Edward Goldsmith

The industrial society in which we live, and that we take to be normal, desirable and permanent, is in fact aberrant, destructive and necessarily short-lived.

Summary

Edward Goldsmith is an Anglo-French environmentalist and eco-philosopher.

He is particularly well known for his anti-industrial, rural beliefs, and sympathy for tribal and other traditional peoples and their belief systems. He calls for conservation and organic farming. He represents a Romantic strain in the green movement that nostalgically looks back to a world before the Industrial Revolution, indeed before the advent of civilisation.

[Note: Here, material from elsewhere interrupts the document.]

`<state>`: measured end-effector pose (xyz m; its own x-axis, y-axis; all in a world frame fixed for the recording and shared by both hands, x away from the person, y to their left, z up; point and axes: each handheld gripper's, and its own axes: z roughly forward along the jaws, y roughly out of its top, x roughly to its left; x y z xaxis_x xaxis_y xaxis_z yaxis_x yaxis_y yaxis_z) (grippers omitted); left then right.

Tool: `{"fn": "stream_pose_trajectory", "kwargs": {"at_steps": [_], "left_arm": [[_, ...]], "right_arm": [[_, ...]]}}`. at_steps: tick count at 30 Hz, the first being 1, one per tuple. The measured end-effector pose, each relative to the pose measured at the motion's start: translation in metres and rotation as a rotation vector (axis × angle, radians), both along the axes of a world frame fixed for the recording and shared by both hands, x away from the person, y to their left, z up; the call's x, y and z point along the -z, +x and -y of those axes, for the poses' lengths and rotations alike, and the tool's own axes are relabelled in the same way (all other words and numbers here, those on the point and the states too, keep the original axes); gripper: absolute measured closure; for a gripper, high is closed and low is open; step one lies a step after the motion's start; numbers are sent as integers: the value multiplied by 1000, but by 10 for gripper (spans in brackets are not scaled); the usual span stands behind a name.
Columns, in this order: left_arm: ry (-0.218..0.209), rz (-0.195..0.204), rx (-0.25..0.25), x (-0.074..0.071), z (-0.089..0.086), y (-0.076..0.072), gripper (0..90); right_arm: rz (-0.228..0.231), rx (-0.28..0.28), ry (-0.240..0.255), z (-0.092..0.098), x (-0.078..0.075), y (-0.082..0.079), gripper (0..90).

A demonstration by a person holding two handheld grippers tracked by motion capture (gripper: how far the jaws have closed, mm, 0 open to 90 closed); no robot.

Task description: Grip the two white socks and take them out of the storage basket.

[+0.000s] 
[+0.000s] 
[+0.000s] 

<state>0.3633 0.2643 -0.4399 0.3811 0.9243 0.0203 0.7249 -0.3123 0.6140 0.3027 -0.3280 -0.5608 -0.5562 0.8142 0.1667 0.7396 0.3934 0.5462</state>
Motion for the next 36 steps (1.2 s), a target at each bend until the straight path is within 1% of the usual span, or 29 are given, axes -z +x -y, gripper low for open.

He was influential in the development of Biocentric Culture (see Vital Unconscious and Biocentric Principle).

Ideas

  • Deep Ecology - Goldsmith is one of the advocates of Deep Ecology.
  • Its principles are:
    • The well-being and flourishing of human and nonhuman life on Earth have value in themselves (synonyms: intrinsic value, inherent value). These values are independent of the usefulness of the nonhuman world for human purposes.
    • Richness and diversity of life forms contribute to the realization of these values and are also values in themselves.
    • Humans have no right to reduce this richness and diversity except to satisfy vital human needs.
    • The flourishing of human life and cultures is compatible with a substantial decrease of the human population. The flourishing of nonhuman life requires such a decrease.
    • Present human interference with the nonhuman world is excessive, and the situation is rapidly worsening.
    • Policies must therefore be changed. These policies affect basic economic, technological, and ideological structures. The resulting state of affairs will be deeply different from the present.
    • The ideological change is mainly that of appreciating life quality (dwelling in situations of inherent value) rather than adhering to an increasingly higher standard of living. There will be a profound awareness of the difference between big and great.